**Stored data**
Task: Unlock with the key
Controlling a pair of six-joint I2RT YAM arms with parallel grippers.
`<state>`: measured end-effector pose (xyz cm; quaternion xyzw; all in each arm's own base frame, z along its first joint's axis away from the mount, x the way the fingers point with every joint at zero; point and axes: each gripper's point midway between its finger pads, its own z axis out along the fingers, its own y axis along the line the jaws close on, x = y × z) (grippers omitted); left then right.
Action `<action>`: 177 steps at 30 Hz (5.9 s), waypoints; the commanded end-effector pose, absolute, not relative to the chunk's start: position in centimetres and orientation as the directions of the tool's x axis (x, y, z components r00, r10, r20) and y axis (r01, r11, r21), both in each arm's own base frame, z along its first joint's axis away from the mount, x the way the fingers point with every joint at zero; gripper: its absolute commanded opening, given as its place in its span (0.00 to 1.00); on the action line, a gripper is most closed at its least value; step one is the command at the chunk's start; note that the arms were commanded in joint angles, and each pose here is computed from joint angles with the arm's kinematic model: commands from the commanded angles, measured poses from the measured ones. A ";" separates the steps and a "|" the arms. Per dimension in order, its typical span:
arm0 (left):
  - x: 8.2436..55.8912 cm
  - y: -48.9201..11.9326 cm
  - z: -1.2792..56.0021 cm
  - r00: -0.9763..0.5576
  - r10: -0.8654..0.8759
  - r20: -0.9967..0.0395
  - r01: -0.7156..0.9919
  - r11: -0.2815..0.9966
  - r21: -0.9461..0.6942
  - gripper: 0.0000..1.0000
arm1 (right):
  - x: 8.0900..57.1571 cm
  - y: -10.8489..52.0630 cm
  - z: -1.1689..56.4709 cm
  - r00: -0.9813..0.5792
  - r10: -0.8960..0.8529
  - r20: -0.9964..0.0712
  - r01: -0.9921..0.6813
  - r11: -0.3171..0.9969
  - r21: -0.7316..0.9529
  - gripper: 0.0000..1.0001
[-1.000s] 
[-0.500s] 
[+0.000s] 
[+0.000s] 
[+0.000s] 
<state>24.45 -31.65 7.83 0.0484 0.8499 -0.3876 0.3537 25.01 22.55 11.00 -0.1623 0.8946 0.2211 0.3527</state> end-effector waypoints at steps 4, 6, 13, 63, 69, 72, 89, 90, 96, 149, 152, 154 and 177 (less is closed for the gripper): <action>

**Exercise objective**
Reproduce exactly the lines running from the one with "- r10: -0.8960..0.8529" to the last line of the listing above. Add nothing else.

**Reply to the exercise**
  - r10: -0.8960..0.8529
  - r20: -0.9964..0.0712
  - r01: -0.9921..0.6813
  - r11: -0.3171..0.9969
  - r21: -0.7316..0.9529
  - gripper: 0.0000..1.0001
[-1.000s] 
[-0.500s] 
[+0.000s] 
[+0.000s] 
[+0.000s] 
<state>24.45 -31.65 7.83 0.0484 0.8499 -0.3876 0.3537 25.01 22.55 11.00 -0.1623 0.8946 0.2211 0.3527</state> end-effector waypoints at steps 4, 6, 13, 63, 69, 72, 89, 90, 96, 149, 152, 154 and 177 (less is closed for the gripper): <action>

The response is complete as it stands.